In the past two weeks, LinkedIn, the professional social network owned by Microsoft, has laid off around 200 employees, impacting various departments, including engineering and customer support. This move represents roughly 1% of LinkedIn’s workforce, which totals approximately 18,500 employees.
This round of job cuts follows a difficult year for LinkedIn, which had already laid off 2,000 employees in 2023. The company has been grappling with declining revenues and weaker advertising sales, leading to a need for cost reductions. A LinkedIn spokesperson confirmed that these layoffs were part of ongoing efforts to streamline operations in response to financial challenges.

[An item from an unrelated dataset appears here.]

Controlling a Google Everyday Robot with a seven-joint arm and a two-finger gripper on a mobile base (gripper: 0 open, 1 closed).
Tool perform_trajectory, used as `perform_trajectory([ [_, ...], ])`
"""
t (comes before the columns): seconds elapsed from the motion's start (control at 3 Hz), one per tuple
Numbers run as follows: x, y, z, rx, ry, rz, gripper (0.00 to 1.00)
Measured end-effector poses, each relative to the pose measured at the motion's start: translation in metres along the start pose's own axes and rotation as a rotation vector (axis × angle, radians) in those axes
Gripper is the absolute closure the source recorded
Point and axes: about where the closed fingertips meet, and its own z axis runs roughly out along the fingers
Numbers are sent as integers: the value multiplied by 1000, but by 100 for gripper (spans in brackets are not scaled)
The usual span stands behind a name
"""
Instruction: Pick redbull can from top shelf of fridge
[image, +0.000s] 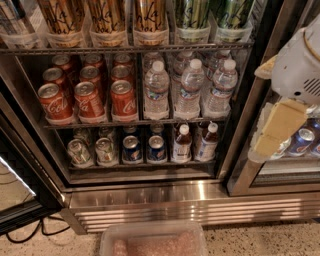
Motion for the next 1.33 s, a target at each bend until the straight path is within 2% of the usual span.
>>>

The recent cuts come at a time when many tech companies, including LinkedIn's parent company, Microsoft, have been reducing staff across various divisions. For instance, Microsoft had previously made significant job cuts in its gaming division in September. Similar downsizing efforts have been seen across the tech industry, with other companies such as Elon Musk's X, Intel, and Dell also announcing job cuts this year.
The broader trend of layoffs in the tech sector is attributed to various factors, including the rise of artificial intelligence, competition within the industry, and the ongoing global economic transformation. Companies are restructuring and adopting new technologies like automation, which is further influencing the need to reduce human resources.

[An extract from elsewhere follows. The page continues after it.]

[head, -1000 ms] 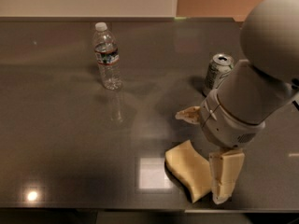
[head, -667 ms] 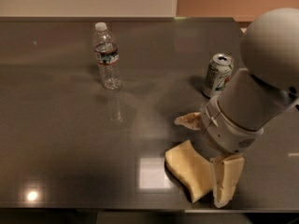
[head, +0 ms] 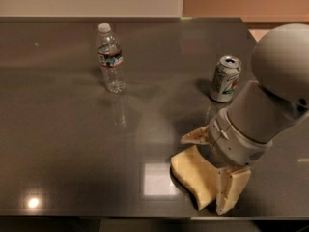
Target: Pick sponge
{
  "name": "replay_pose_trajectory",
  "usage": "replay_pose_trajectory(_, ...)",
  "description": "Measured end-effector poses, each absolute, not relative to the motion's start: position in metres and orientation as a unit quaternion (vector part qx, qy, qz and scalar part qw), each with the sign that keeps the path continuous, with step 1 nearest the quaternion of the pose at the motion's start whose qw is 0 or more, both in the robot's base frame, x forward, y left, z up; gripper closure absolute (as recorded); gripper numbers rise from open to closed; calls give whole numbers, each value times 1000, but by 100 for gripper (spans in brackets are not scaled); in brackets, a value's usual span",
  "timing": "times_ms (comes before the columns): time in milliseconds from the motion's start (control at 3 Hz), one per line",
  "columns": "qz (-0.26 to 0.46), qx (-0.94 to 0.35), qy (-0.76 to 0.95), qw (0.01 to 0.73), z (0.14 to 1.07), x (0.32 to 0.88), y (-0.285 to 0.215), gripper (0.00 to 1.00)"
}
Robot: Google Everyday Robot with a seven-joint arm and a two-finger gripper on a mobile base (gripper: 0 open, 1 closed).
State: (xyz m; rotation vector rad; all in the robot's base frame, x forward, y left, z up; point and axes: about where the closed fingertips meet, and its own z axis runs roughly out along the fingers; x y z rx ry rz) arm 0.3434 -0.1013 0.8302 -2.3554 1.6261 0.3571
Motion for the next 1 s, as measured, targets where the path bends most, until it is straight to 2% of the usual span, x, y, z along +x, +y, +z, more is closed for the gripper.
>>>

In addition, major firms like Meta, Tesla, and Salesforce have been part of the wave of job reductions in 2024. This trend is not limited to tech giants, with companies in other industries also making similar moves. The education technology sector has also seen its share of layoffs, with companies like BYJU’s and Unacademy facing challenges that have led to workforce reductions.
As the global tech industry continues to face uncertainty, these layoffs highlight the ongoing challenges companies are navigating in an increasingly competitive and rapidly evolving market.